"Dağların Kayıp Anahtarı" kitabının da yazarı olan Taş, Dersim üzerine çalışan herkese arşivini açıyor ve "Bir yüzleşme sağlansın, unutulmasın diye arşivledim bunları" diyor.
Serkan Alan'ın Gazete Duvar'da yer alan haberine göre Taş, kendi deyimiyle ‘amatör’ olarak giriştiği arşivleme çalışmaları sırasında özellikle yaşlılara mikrofon uzattı.
Dersim’in kültürünü ve 1938 Dersim Katliamını yaşananları doğrudan tanıklardan dinleyen araştırmacı, Dersim’e ait kültürel ve tarihsel tüm anlatıları arşivledi.
Taş arşivleme çabasını şu sözlerle anlattı, “Çok bilinçli bir arşivleme ile başlamadım. Birilerinden bir hikâye, bir masal dinledim ve önceleri sesli kayda aldım. Teknik imkânlarımın gelişmesiyle görsel kayıtlara da başladım. Bunlar biriktikçe de elimde hatırı sayılır bir arşiv oluşmaya başladı. Elimdeki arşiv, resmi bir kurumun veya kuruluşun himayesinde oluşmadı. Tamamen karşılıklı görüşmelerle, anlatıcıların anlattıklarıyla şekillendi. Doğrudan döneme tanıklık edenlerin anlattıklarını derledim.”
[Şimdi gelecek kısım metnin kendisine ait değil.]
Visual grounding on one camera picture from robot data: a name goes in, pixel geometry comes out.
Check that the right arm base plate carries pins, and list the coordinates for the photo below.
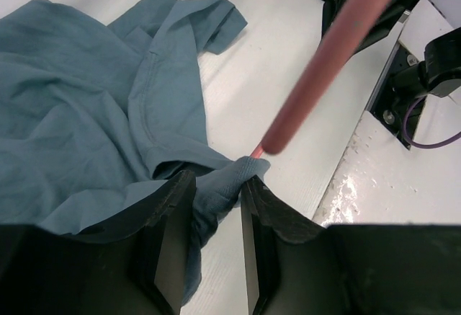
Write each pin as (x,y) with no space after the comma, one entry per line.
(399,86)

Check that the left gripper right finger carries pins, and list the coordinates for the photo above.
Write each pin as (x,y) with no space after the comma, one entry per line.
(295,266)

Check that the pink wire hanger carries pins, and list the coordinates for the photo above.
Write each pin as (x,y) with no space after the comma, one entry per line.
(343,37)

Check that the blue t shirt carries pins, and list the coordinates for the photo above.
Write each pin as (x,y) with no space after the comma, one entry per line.
(96,117)

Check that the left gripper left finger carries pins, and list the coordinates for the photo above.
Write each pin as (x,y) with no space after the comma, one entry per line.
(131,263)
KUTU DERESİ, ANNE VE ÇOCUK
Cemal Taş, oluşturduğu arşivden yararlanarak İletişim Yayınları aracılığıyla okurlarla buluşan “Dağların Kayıp Anahtarı” adlı kitabını kaleme aldı.
1938 Dersim Katliamı’nı yaşayanların hikâyelerini ve tanıklıklarını içeren çalışmasını Zazaca yazdı. Yaptığı sözlü tarih çalışmalarında en çok kadın ve çocukların yaşadıklarının kendisini etkilediğini söyleyen Taş, Dersim Katliamı’nda yaşanan acı bir olayı şu sözlerle aktardı, “Konuştuğum yaşlıların arasında beni en çok etkileyen, bir kadının kendi çocuğunu elleriyle boğmak zorunda kaldığı hikâyedir. 1938 yılında, askerlerin operasyonları devam ederken ‘Kutu Deresi’ diye adlandırılan bir bölgede birkaç aile saklanıyor. Ormandaki aile fertlerinin yeri askerlerce tespit edilince yetişkin erkekler, kadınları ve çocukları üstlerine odun, yaprak ve toprak örterek bir çukura saklıyor. Askerler, yanlarındaki köpeğin havlamasıyla saklananların olduğu yere yöneliyorlar. Bu sırada bir kadının çocuğu da ağlamaya başlıyor. Askerlerin, çocuğun ağladığı yere doğru yaklaşacağını düşünen kadınlar, çocuğun annesine baskı yapmaya başlıyorlar. ‘Çocuğu boğ. Çocuk yüzünden biz de ölmeyelim’ diyorlar. Kadın o sırada çocuğun ağzına meme veriyor. Daha sonra çocuğu memeye doğru bastırıp nefessiz kalmasını sağlıyor. Çocuk orada ölüyor. Bu yaşanan olayı çocuğunu boğmak zorunda kalan kadın anlattı.”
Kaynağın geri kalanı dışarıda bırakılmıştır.